Carbon Footprint Average

I feel like I’ve been slackly on our carbon footprint goal. I met my initial goal of using three calculators, but then I stalled out. Mainly because the results were so wildly divergent that it was hard to know what to make of them. I was careful about the accuracy of my figures and wrote down all our utility bill info, etc., which also made it easier to fill them all out.

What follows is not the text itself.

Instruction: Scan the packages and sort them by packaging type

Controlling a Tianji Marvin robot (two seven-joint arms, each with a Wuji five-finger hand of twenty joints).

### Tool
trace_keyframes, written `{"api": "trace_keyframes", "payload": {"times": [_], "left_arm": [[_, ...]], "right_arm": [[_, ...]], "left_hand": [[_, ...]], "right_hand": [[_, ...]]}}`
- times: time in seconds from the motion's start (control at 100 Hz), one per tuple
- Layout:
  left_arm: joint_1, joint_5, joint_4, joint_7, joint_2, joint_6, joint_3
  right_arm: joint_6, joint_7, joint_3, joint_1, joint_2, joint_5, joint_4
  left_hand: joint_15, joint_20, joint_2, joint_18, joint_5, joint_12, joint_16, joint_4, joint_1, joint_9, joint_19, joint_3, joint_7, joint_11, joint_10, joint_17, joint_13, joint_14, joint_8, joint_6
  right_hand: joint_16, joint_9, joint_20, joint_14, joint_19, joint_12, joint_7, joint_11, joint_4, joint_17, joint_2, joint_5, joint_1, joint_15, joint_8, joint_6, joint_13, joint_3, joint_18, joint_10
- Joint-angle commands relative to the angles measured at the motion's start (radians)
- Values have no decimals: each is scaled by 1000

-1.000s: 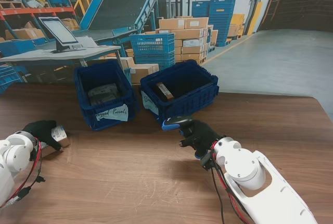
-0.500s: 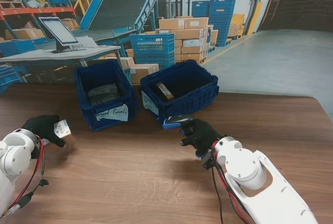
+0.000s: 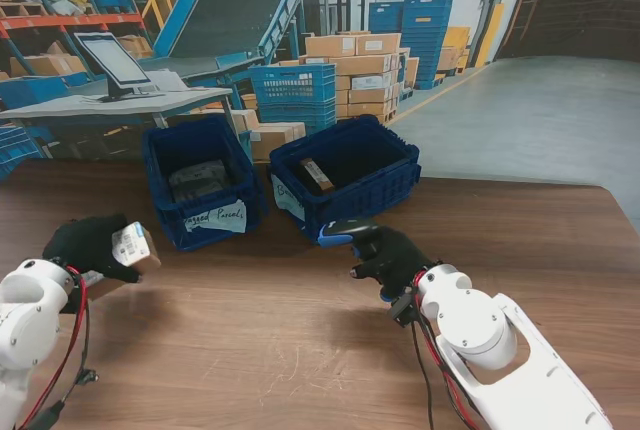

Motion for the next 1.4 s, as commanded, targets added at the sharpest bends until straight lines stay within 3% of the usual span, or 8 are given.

Result 1 – EPA carbon calculator – 1/2 ton
Result 2 – Oregon DEQ carbon calculator  – 35 metric tons
Result 3 – Carbon Footprint Calculator – 9.7 metric tons
Result 4 – Climate Crisis Calculator estimated that our household emits .3 tons per person (1.2 household) 
Result 5 – The Nature Conservancy – 46 tons (average U.S. household of four emits 110 tons)
Result 6 – Bonneville Environmental Foundation calculated our house, transportation and flights to be 39,571 lbs (19.78 tons) – I would also note that they had probably the nicest calculator (pretty graphics, plus they gave you options between giving details and using averages)


Not surprisingly, it turns out that other environmental bloggers have come across the same inconsistencies. The Global Footprint Network’s calculator was the most fun and had the best graphics, but the results showed up in planet and global acres instead of tons of carbon. So I couldn’t average the result of needing 4.5 planets to sustain our family! 


Interestingly, Brighter Planet sells the service of calculating your footprint to companies with all sorts of goods and services. But I couldn’t compare my results from their page directly. On a side note, I would add that a couple of the calculators did seem most interested in selling you offsets.


Then a co-worker tech guy told me about how studies have shown that even random guesses (like how many jelly beans in a jar) turn out to be nearly accurate once they are averaged. So, it’s admittedly more arbitrary than scientific, but until I can be proven better…carbon experts: bring it on!…I’m going to track our progress from a baseline of 18.7 tons of CO2 annually.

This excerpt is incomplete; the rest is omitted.